**WHAT THE TASK REQUIRES**
State the count of lines below featuring the word "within", and write nothing further.

Top of TASK DATA

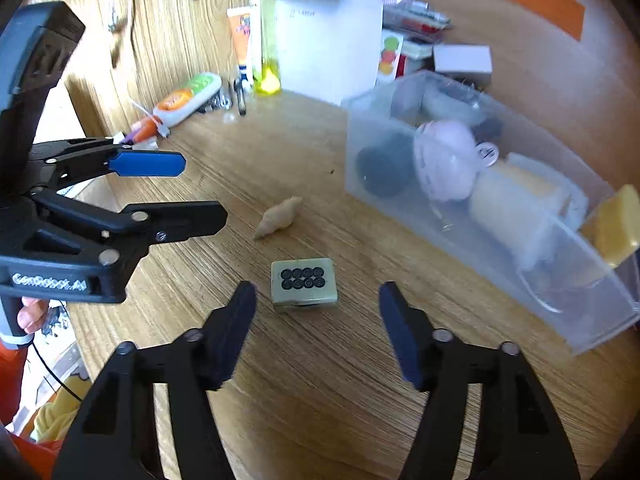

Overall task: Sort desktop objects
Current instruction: 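Grasp the seashell with the left gripper while the right gripper grasps the dotted block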

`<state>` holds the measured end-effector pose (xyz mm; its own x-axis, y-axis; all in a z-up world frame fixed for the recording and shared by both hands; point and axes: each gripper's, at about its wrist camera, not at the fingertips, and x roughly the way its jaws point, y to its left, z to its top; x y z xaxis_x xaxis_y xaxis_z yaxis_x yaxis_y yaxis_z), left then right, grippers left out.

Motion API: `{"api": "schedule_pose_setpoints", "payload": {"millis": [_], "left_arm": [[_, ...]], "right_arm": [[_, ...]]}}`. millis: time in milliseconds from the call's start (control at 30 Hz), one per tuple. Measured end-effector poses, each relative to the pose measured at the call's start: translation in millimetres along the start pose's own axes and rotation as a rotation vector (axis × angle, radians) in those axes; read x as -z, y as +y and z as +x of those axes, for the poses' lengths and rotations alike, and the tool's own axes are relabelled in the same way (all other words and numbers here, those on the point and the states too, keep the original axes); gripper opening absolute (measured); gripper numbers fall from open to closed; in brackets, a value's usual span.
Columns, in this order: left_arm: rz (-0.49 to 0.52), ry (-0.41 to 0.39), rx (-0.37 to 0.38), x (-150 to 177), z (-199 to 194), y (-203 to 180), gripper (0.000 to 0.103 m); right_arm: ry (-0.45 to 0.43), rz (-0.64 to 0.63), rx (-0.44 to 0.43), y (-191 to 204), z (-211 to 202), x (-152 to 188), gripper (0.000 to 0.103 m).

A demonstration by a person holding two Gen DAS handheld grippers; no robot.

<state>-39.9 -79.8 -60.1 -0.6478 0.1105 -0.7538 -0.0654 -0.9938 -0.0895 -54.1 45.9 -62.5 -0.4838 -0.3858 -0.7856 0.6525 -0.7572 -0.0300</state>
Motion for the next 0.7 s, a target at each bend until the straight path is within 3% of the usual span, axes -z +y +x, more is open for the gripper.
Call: {"api": "schedule_pose_setpoints", "payload": {"millis": [167,300,467,700], "left_arm": [[0.009,0.022,0.038,-2,9,-4,0.064],[0.034,0.039,0.049,-6,16,-12,0.06],[0.057,0.081,0.053,-13,30,-20,0.044],[0.079,0.079,0.038,-18,39,-29,0.039]], "right_arm": [[0.015,-0.001,-0.024,2,8,0,0.046],[0.008,-0.009,-0.035,3,8,-1,0.031],[0.004,-0.014,-0.022,-1,5,2,0.031],[-0.018,0.011,-0.01,-19,-8,4,0.031]]}}
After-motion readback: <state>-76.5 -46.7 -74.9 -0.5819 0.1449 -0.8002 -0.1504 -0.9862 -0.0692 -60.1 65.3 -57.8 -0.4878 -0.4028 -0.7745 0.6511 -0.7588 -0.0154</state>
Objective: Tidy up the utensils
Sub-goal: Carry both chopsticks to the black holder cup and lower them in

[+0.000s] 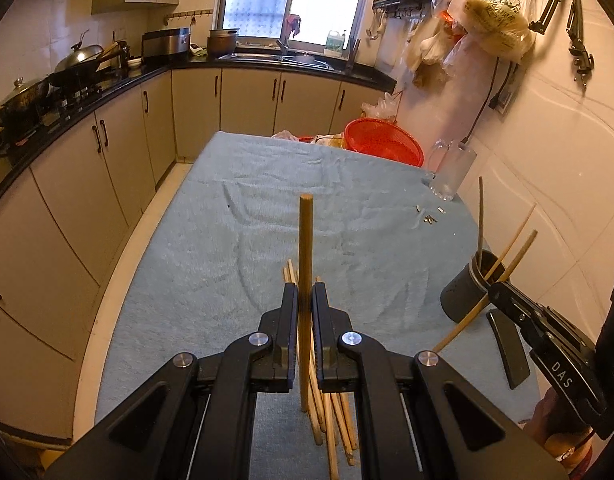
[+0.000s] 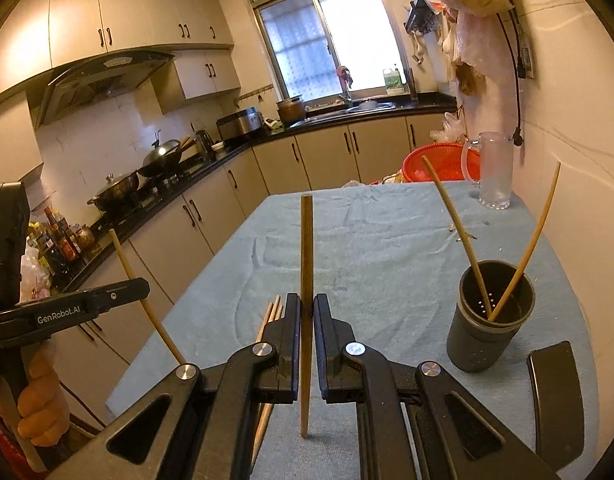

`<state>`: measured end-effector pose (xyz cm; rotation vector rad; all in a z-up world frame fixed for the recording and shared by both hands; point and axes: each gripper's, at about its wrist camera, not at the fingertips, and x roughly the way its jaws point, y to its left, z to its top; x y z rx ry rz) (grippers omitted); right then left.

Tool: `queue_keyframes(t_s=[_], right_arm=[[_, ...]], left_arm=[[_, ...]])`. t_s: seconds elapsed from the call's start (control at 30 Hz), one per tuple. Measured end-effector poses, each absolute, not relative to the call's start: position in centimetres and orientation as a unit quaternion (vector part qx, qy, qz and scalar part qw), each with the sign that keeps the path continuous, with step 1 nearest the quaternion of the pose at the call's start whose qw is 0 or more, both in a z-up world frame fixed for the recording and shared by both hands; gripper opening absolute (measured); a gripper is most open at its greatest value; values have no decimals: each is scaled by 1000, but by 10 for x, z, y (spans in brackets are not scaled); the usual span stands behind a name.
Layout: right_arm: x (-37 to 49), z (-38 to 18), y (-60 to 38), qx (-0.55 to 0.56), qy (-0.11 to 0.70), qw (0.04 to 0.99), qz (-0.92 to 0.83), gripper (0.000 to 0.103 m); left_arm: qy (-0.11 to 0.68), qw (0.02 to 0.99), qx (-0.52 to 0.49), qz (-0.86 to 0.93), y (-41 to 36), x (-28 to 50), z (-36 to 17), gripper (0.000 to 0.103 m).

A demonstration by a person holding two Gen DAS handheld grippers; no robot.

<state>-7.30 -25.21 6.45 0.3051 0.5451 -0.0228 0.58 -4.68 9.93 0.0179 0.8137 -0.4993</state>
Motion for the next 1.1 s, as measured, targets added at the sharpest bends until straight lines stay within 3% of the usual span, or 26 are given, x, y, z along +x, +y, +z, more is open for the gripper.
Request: queue_keyframes(t_s=[1.1], right_arm=[[-118, 95, -295, 185, 216, 958, -36, 7]], left_arm=[[372, 885, 24, -279, -85, -12, 128, 6]])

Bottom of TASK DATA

**EXPECTED OUTPUT**
2